4°) Du point de vue de la critique sociale, la critique de Sokal, prolongée par les
Prodiges et Vertiges de l’analogie de Bouveresse, ne sert à rien tant qu’on ne désigne pas le
fondateur historique de ce type d’imposture : Hegel est le premier « philosophe » qui ait écrit
un traité de « logique » à la fin duquel on ne sait toujours pas ce que c’est qu’une
tautologie, un concept, une contradiction, une loi. Et pire, qui brouille les cartes,
puisqu’on en sait moins qu’avant : tous les auteurs avant Fichte, même quand ils
critiquaient Aristote, la scolastique ou les stoïciens, incluaient dans leur cours un
rappel du corpus de la logique, c’est-à-dire, justement les notions de concept, de
jugement, de syllogisme, de tautologie, de contradiction, etc. Car la science classique
avait fini par constituer un corpus comme la géométrie (à laquelle la logique est
apparentée) indépendant de tel ou tel auteur particulier. Comment discuter la loi
(réelle ou prétendue) de la valeur si on ne sait pas ce que c’est qu’une loi ?

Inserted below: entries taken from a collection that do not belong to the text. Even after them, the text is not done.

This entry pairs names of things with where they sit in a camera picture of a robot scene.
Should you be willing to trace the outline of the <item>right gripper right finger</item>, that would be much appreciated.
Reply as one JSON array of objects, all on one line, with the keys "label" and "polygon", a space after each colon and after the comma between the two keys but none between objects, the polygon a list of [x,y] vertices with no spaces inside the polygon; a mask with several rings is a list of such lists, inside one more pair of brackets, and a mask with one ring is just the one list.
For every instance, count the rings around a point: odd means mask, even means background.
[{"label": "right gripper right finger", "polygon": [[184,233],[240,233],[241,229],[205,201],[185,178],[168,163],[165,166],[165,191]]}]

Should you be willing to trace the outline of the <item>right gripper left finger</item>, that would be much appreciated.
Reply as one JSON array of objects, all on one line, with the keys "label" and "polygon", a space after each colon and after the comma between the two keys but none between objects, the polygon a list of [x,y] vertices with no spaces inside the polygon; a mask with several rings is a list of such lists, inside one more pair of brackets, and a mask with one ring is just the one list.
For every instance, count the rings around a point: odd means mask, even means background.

L’attrait qu’on peut trouver au livre de Jappe est d’avoir traité aujourd’hui un sujet que plus
personne ne semble trouver utile d’exposer : la théorie de la valeur. Je ne lui dénie pas
un certain talent dans ce marxisme orthodoxe (je pourrais peut-être y relever des
accents de Karl Korsch, non sans un certain brillant stylistique). Mais cela ne suffit
pas, ce n’est pas avec de la rhétorique, même avec du style, qu’on pourrait venir à
bout de ce qui est justement en question, les tares originelles issues de la liquidation
de la philosophie par Fichte, Schelling et Hegel. Car en adoptant ce langage ultrahégélien, loin de donner une chance à un retour de la critique marxiste, en la sortant de
ses écueils passés, Jappe rétablit au contraire toutes les conditions qui l’ont conduite au
déclin et à la ruine : l’inculture historique, l’inculture scientifique, l’inculture
philosophique et l’inculture en logique classique (et, par conséquent, moderne). Pour
persifler Jappe, je pourrais dire que le jargon hégélien fonctionne comme un sujet
automate, devenu schizophrénique. Les passages les plus clairs sont, dans ces
conditions et pour quiconque n’est pas familier du jargon hégélien, ceux où il nous
parle de l’or et de l’argent, parce qu’on y reconnaît la qualité substantielle et physique des
choses. Non d’ailleurs sans une incitation à un certain fétichisme larvé des métaux
précieux car, si l’on peut trouver un charme à la substance, contrairement à Jappe,
j’aime autant parler des étoiles et du soleil, de la pluie et de l’arc en ciel, qui ont ces
mêmes qualités substantielles, sans incitation au fétichisme. Voilà qui m’incite
immédiatement à un rapport naturaliste de même type à l’or, à l’argent, à la neige et
au sable, à l’arc en ciel et à la rosée : ces quatre derniers étant d’ailleurs plus
immédiatement accessibles à mon rapport expérimental aux choses, j’ai développé la
tendance à les préférer lorsqu’il s’agit seulement de leçon de choses.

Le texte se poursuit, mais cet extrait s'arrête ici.